- Directed by: Garrett Bennett
- Written by: Steve Edmiston
- Produced by: Lenville O'Donnell Victor Kepler Steve Edmiston
- Starring: David Rasche Elisabeth Röhm Chad Lindberg Eric Roberts
- Cinematography: Julio Riberyo
- Edited by: Bryan Gunnar Cole Liza McDonald
- Music by: Kyle Porter
- Distributed by: MarVista Entertainment
- Release date: June 10, 2009 (SIFF);
- Country: United States
- Language: English

= Crimes of the Past =

Crimes of the Past, also known as The Spy and the Sparrow, is a 2009 thriller film starring David Rasche, Elisabeth Röhm, and Eric Roberts.

==Plot==
Retired CIA Agent Thomas Sparrow (David Rasche) retires and returns home to Seattle to try to reconnect with his long-lost daughter (Elisabeth Röhm), but a former colleague (Eric Roberts) complicates things by coming back into Sparrow's life.

==Cast==
- David Rasche as Thomas Sparrow
- Elisabeth Röhm as Josephine Sparrow
- Eric Roberts as Robert Byrne
- Chad Lindberg as Kidd Bangs
- John Aylward as Clay Covington
- Cynthia Geary as Agent Cotton
- Olivia Thomas as Erin Baker
- Charles Leggett as Salesman

==Production==
Filming took place in Seattle, Washington from February 16 - March 14, 2007, and opened up to mixed to reviews.
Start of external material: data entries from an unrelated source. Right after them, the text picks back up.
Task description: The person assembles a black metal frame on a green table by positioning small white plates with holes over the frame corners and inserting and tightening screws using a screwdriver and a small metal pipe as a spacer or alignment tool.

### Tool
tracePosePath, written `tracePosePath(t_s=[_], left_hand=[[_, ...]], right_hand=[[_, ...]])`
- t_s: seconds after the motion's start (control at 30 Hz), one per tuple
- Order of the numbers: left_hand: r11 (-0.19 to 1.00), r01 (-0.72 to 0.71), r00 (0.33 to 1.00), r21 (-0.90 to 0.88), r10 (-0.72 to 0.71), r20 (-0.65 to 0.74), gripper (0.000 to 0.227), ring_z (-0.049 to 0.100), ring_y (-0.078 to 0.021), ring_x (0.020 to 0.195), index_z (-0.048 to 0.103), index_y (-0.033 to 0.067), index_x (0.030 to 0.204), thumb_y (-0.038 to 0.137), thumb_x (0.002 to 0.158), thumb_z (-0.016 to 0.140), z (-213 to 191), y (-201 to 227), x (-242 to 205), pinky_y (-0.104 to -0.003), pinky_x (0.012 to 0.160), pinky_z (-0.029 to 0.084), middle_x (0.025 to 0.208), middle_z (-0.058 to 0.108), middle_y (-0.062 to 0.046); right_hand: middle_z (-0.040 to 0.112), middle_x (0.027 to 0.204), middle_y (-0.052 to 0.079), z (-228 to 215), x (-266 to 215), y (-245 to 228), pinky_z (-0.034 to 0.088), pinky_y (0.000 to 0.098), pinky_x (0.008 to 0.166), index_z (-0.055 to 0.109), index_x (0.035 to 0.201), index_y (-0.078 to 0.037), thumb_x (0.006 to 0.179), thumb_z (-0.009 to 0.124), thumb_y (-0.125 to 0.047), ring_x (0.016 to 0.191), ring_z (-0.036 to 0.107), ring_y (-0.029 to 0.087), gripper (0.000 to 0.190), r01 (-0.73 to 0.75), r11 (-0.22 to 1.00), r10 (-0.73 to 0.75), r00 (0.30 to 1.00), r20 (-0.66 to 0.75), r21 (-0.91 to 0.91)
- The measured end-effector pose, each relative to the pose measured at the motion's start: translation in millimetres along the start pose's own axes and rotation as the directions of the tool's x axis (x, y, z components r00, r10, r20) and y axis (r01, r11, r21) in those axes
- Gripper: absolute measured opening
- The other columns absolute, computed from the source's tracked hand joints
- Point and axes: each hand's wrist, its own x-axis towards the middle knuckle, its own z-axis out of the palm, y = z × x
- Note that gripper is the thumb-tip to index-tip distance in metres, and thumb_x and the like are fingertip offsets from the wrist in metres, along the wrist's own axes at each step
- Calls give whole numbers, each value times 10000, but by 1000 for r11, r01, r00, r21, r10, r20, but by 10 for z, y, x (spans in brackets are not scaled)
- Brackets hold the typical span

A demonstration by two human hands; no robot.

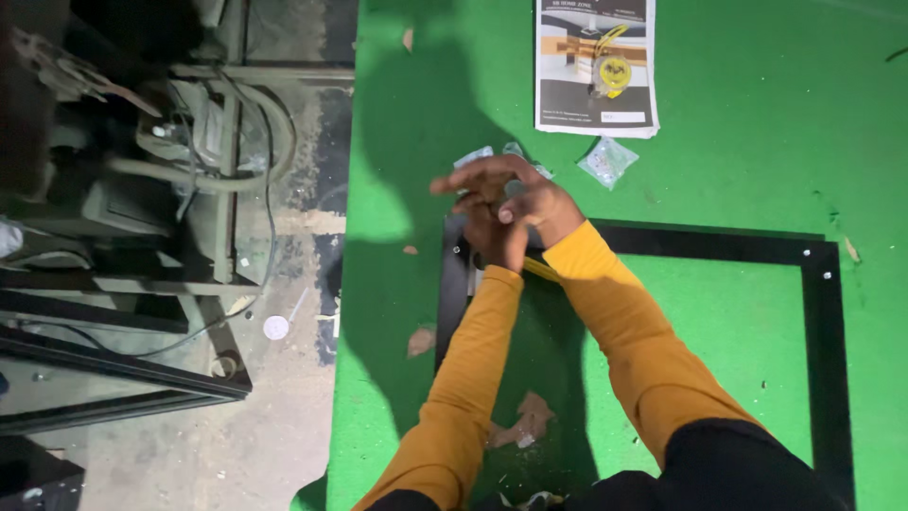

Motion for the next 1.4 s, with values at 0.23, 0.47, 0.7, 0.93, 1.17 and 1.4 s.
tracePosePath(t_s=[0.23, 0.47, 0.7, 0.93, 1.17, 1.4], left_hand=[[799, -197, 929, 568, -33, 368, 383, 680, -248, 1063, 644, 97, 1182, 225, 857, 802, -426, 63, 370, -414, 892, 548, 1150, 704, -97], [960, -278, 489, 18, 126, 863, 784, 558, -323, 1267, 456, -36, 1436, 180, 788, 840, -576, 106, 877, -460, 1060, 435, 1366, 582, -214], [988, 148, 758, 36, -137, 637, 657, 752, -367, 866, 590, 51, 1418, 18, 769, 688, -345, 437, 584, -396, 692, 564, 1138, 758, -167], [517, -797, 482, 311, 235, 844, 139, 659, -306, 786, 639, 135, 867, 204, 838, 755, -469, 1544, 65, -482, 726, 491, 809, 655, -86], [551, -832, 301, -63, 544, 783, 527, 548, -293, 1206, 619, 239, 1349, 480, 896, 737, -1085, 1519, -780, -463, 982, 436, 1318, 610, -150], [608, -370, 928, 703, 214, 303, 507, 521, -332, 1186, 696, 116, 1249, 494, 922, 782, -1338, 804, 263, -508, 995, 342, 1244, 640, -103]], right_hand=[[700, 774, 57, -254, -29, 639, 541, 304, 690, 715, 837, -10, 926, 778, -188, 711, 666, 158, 209, 282, 791, -331, 944, 7, -543], [551, 669, -24, 136, 87, 936, 378, 227, 538, 624, 867, -20, 992, 696, -54, 617, 494, 30, 148, 197, 652, -729, 428, -533, -733], [678, 933, 83, -139, -254, 350, 552, 297, 747, 614, 1063, 1, 1045, 584, -38, 826, 655, 169, 52, 186, 598, -601, 748, -282, -780], [732, 1111, 70, 589, -1843, -65, 545, 296, 836, 679, 1170, -8, 973, 640, -19, 925, 673, 153, 201, -320, 502, -277, 821, -500, -804], [680, 1242, 127, 791, -3019, 1311, 600, 403, 799, 506, 1382, -72, 732, 743, -49, 1013, 702, 259, 692, -294, 956, 224, 678, -700, 21], [635, 1041, 145, 770, -3166, 1445, 592, 506, 908, 528, 1285, -82, 820, 796, -21, 984, 670, 305, 540, -21, 1000, 15, 707, -707, 0]])
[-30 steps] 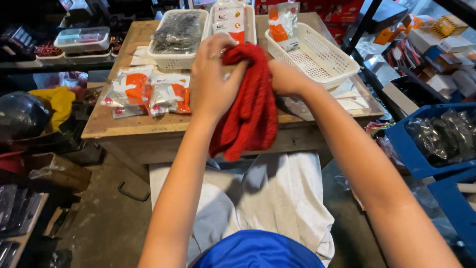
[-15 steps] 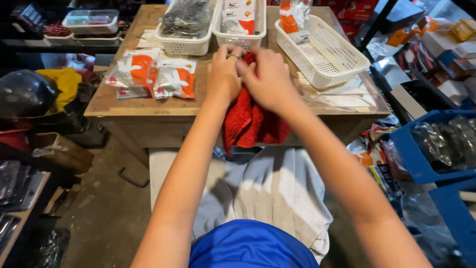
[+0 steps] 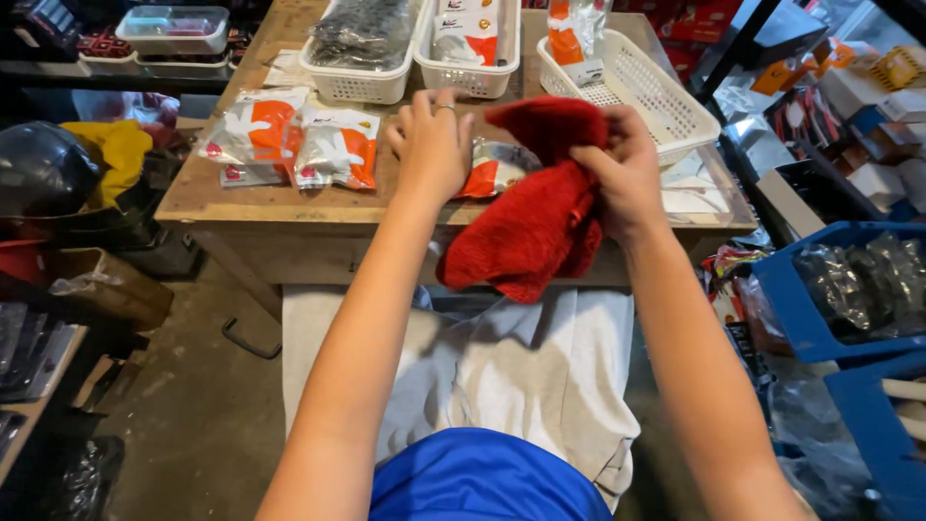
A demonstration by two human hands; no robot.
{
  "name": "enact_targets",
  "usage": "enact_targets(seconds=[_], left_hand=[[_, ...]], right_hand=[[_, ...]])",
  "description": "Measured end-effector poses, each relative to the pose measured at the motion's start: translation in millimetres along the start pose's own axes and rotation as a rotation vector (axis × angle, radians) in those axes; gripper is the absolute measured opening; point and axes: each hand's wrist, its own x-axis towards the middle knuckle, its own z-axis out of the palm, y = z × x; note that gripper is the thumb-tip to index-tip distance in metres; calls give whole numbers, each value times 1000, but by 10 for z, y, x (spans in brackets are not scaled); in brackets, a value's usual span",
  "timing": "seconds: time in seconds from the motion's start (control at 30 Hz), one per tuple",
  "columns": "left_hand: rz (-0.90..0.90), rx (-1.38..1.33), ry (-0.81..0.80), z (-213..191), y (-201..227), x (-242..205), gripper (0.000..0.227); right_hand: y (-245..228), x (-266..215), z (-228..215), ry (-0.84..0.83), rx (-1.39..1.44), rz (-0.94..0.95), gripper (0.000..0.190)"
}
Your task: The person wipes the exterior of several small plastic-wrapped packages with a red cloth on a wooden table. The person picks up each package, rubs it with the cloth, and places it back on the table, repeating the process for multiple items.
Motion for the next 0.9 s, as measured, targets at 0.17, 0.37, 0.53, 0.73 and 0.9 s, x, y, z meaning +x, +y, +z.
enact_targets(seconds=[0.17,0.37,0.53,0.73,0.9], left_hand=[[80,-43,309,-162,98,-85,28],[214,-122,482,-609,645,-493,24],[-56,177,233,-3,541,-759,70],[6,51,-507,-499,269,-353,61],[182,-142,-51,-529,144,-303,43]], right_hand=[[-18,-171,-134,-12,182,68,70],[467,14,-283,189,-121,20,36],[102,7,-25,308,-198,143,24],[111,-67,-67,222,-184,112,25],[8,-75,-32,289,-36,243,29]])
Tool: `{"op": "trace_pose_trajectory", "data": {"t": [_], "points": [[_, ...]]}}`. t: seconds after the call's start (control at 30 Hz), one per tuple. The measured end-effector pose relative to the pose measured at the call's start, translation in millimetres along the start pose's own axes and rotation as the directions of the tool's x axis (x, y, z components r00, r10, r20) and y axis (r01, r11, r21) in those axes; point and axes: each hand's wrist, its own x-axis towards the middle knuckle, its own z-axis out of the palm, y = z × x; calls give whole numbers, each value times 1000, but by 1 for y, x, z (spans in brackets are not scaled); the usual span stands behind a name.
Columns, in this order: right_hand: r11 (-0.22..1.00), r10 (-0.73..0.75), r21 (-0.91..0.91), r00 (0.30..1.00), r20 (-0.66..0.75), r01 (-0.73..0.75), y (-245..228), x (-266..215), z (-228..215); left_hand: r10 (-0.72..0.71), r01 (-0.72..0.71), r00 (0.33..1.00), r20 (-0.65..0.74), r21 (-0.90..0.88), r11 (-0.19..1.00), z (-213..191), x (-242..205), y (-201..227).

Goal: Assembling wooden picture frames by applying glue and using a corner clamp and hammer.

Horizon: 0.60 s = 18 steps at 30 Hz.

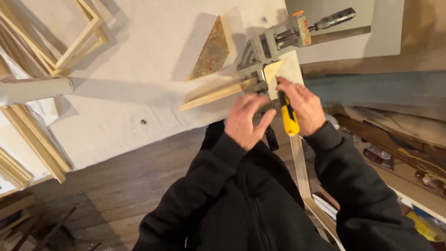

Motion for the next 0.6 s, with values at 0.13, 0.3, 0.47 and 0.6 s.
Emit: {"op": "trace_pose_trajectory", "data": {"t": [0.13,0.3,0.47,0.6], "points": [[994,46,104,999,-13,-44,25,13,17,741,-282,672,-12,921,271,-29,34,-19],[990,95,101,995,40,-99,31,25,29,704,-232,709,29,953,195,-47,53,-44],[999,41,14,993,112,-43,22,28,29,685,-215,727,-52,930,299,-46,53,-43],[999,39,25,993,114,-42,37,27,26,702,-234,711,-43,927,294,-49,57,-46]]}}
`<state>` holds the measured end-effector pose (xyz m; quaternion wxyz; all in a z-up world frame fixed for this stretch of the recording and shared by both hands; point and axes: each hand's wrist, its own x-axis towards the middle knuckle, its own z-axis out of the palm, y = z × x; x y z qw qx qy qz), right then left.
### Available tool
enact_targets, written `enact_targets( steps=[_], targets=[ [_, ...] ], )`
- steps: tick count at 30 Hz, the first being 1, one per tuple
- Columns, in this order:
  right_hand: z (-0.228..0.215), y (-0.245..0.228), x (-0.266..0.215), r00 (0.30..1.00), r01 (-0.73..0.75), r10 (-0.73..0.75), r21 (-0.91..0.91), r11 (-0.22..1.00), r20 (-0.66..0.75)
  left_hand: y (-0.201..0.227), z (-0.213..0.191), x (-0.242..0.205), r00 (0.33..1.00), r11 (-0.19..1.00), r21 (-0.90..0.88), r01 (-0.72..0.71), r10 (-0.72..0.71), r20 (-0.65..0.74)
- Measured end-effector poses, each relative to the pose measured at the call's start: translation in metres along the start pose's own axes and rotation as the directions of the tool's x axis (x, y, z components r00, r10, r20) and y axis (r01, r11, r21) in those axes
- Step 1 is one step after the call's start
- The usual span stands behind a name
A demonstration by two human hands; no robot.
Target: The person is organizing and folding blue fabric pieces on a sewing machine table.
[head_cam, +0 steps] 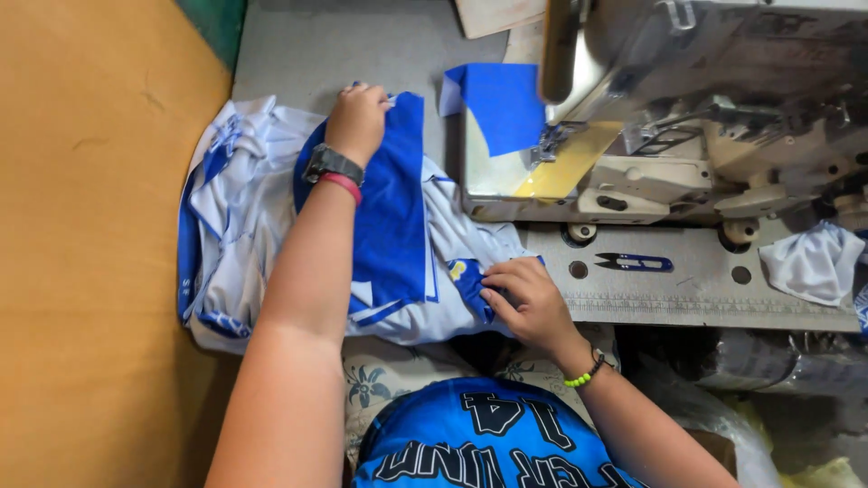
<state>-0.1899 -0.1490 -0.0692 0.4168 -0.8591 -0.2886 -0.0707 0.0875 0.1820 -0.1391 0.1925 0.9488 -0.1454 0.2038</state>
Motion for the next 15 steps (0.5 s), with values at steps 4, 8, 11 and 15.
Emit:
enact_targets(
  steps=[4,8,11,15],
  targets=[
    [-0.001,0.003,0.003,0.999,-0.001,0.003,0.066,0.998,-0.038,-0.005,-0.007,0.007,0.997,0.996,-0.047,0.080,-0.080,-0.001],
    [-0.002,-0.001,0.005,0.997,0.062,-0.059,0.049,0.997,-0.054,0.065,-0.094,-0.004,0.985,0.946,-0.294,0.138,-0.163,-0.063],
    [-0.006,0.001,0.005,0.998,0.030,-0.024,0.105,0.994,-0.063,0.154,-0.162,-0.031,0.995,0.926,-0.366,0.098,-0.081,0.061],
    [-0.037,-0.042,0.014,0.942,-0.324,0.284,0.716,0.618,0.182,0.276,-0.217,-0.104,0.952,0.835,-0.535,-0.129,0.255,0.168]
  ],
)
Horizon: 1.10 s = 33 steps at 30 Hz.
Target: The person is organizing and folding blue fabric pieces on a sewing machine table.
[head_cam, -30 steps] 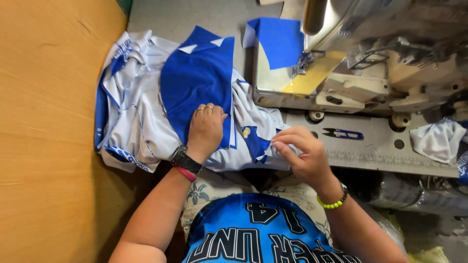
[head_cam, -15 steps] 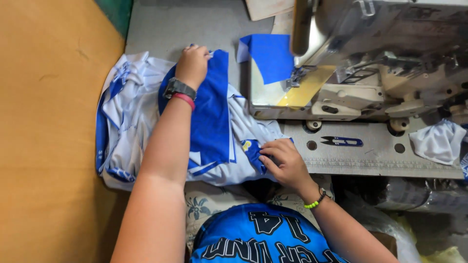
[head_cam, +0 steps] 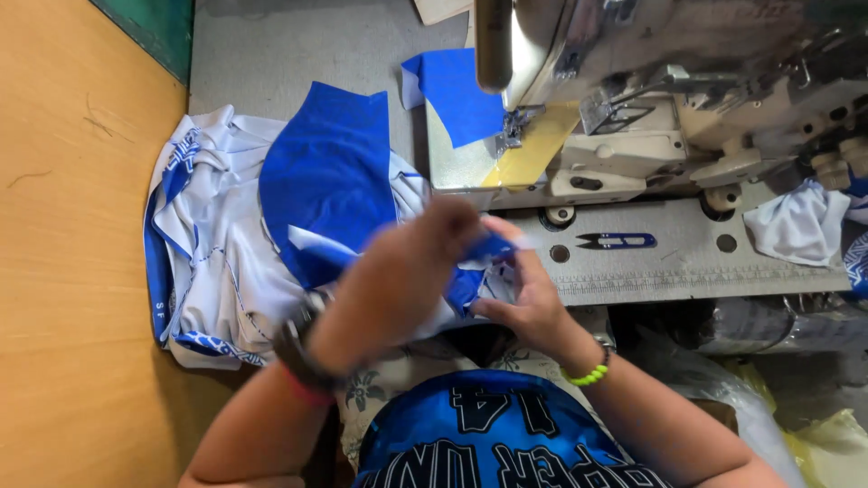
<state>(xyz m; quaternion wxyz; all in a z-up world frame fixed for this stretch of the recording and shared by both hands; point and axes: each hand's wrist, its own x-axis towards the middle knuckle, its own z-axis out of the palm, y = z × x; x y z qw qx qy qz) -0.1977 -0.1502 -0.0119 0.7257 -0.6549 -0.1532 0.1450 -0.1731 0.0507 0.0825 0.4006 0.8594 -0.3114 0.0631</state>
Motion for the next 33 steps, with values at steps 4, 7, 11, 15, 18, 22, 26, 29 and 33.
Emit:
enact_targets(
  steps=[4,7,11,15,18,22,26,29,33],
  targets=[
    [-0.009,-0.041,-0.022,0.948,0.310,-0.315,-0.106,0.945,-0.035,0.053,-0.005,-0.015,0.988,0.990,-0.141,-0.007,-0.016,-0.157],
    [-0.008,-0.072,-0.027,0.909,0.355,-0.370,-0.110,0.928,-0.190,0.055,-0.001,-0.013,0.965,0.953,-0.292,0.080,-0.148,-0.217],
    [-0.018,-0.072,-0.040,0.937,0.193,-0.195,-0.037,0.981,-0.290,0.053,0.017,-0.012,0.979,0.902,-0.412,0.126,-0.181,-0.098],
    [-0.026,-0.082,-0.047,0.943,0.166,-0.238,-0.289,0.943,-0.233,0.047,0.033,-0.009,0.971,0.848,-0.486,0.211,-0.237,0.009],
    [-0.031,-0.078,-0.051,0.930,0.169,-0.246,-0.275,0.946,-0.272,0.043,0.042,-0.009,0.951,0.785,-0.547,0.292,-0.302,0.075],
    [-0.038,-0.075,-0.054,0.929,0.156,-0.236,-0.276,0.948,-0.286,0.043,0.046,-0.004,0.934,0.748,-0.568,0.343,-0.337,0.120],
    [-0.032,-0.073,-0.048,0.831,0.245,-0.432,-0.466,0.850,-0.351,0.048,0.047,0.000,0.949,0.776,-0.558,0.294,-0.305,0.076],
    [-0.021,-0.080,-0.053,0.757,0.289,-0.568,-0.615,0.734,-0.323,0.052,0.046,-0.001,0.967,0.820,-0.523,0.232,-0.255,0.030],
    [-0.007,-0.088,-0.067,0.888,0.139,-0.367,-0.598,0.789,-0.278,0.067,0.038,-0.001,0.987,0.887,-0.433,0.159,-0.148,0.058]
  ],
)
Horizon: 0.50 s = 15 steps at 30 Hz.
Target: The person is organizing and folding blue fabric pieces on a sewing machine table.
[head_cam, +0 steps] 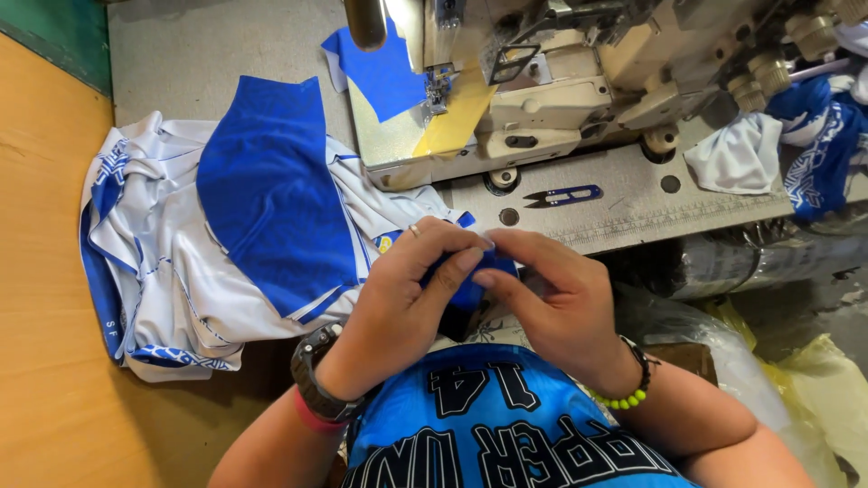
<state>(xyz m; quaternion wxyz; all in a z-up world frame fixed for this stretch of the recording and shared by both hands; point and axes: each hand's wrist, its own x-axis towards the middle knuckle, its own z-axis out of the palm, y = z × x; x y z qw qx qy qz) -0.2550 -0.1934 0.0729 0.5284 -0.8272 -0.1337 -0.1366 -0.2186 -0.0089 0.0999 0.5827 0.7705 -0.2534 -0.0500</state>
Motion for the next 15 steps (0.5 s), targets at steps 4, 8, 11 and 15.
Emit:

Stephen Farber of the Hollywood Reporter said "While it lacks major marquee names and doesn't quite hit a home run, it is an engrossing, superbly acted movie that will please audiences who manage to catch it."

==Distribution==
The film was acquired for distribution by MarVista Entertainment, and premiered on Lifetime Movie Network February 12, 2011.